## Exercise aim
Scan the records below. List lines holding "clockwise".

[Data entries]
*** Begin section ***

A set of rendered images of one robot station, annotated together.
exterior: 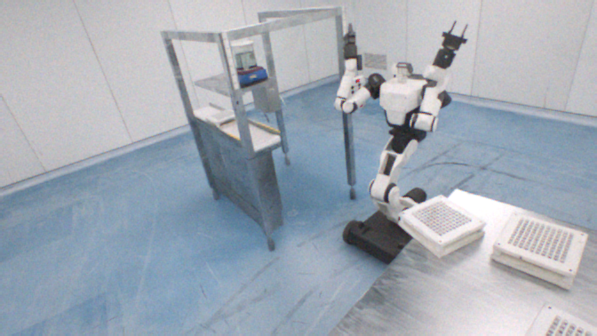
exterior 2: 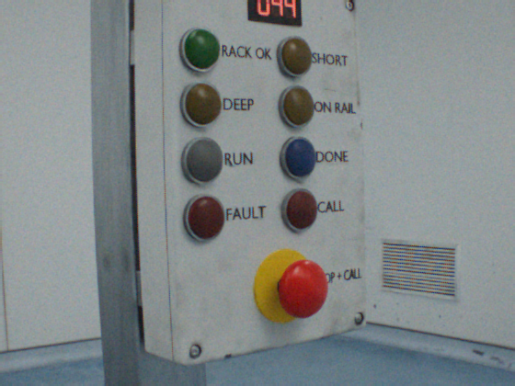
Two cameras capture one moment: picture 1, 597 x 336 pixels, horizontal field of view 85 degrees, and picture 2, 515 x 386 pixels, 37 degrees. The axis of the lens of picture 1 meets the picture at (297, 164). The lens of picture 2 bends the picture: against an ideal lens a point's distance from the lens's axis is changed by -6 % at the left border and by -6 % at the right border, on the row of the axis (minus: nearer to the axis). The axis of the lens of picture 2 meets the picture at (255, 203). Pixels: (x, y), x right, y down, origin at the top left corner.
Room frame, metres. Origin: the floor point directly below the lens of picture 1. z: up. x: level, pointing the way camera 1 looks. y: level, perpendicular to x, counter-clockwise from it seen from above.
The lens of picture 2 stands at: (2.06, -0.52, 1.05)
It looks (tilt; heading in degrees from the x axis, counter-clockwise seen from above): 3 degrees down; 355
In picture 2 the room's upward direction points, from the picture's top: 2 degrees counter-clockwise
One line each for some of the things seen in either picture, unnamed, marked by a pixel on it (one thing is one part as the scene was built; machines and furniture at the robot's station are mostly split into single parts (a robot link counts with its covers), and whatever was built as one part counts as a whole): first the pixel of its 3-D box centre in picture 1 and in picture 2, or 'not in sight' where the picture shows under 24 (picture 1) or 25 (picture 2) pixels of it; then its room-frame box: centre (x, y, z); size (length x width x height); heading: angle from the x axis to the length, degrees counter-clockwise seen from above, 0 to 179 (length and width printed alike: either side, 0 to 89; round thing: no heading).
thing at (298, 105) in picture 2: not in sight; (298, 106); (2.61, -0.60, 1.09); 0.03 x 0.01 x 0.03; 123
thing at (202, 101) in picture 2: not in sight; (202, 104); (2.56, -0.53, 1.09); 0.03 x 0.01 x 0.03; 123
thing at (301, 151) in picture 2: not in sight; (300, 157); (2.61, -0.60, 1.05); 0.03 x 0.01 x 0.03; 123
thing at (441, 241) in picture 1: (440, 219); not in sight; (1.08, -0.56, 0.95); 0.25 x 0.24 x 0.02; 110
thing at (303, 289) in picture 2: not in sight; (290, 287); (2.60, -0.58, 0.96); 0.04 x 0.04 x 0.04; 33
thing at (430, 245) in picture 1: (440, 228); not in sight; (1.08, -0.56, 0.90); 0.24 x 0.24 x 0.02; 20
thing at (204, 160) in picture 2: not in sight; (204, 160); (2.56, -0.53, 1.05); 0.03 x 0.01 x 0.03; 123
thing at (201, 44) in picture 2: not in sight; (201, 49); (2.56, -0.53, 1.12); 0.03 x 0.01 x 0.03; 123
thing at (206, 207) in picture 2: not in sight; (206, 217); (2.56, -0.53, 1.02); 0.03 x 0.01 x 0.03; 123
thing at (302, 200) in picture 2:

*** End section ***

## Answer space
Room frame, metres. Origin: the floor point directly below the lens of picture 1. z: up. x: level, pointing the way camera 1 looks. y: level, perpendicular to x, counter-clockwise from it seen from above.
It looks (tilt; heading in degrees from the x axis, counter-clockwise seen from above): 3 degrees down; 355
In picture 2 the room's upward direction points, from the picture's top: 2 degrees counter-clockwise
One line each for some of the things seen in either picture, unnamed, marked by a pixel on it (one thing is one part as the scene was built; machines and furniture at the robot's station are mostly split into single parts (a robot link counts with its covers), and whatever was built as one part counts as a whole): first the pixel of its 3-D box centre in picture 1 and in picture 2, or 'not in sight' where the picture shows under 24 (picture 1) or 25 (picture 2) pixels of it; then its room-frame box: centre (x, y, z); size (length x width x height); heading: angle from the x axis to the length, degrees counter-clockwise seen from above, 0 to 179 (length and width printed alike: either side, 0 to 89; round thing: no heading).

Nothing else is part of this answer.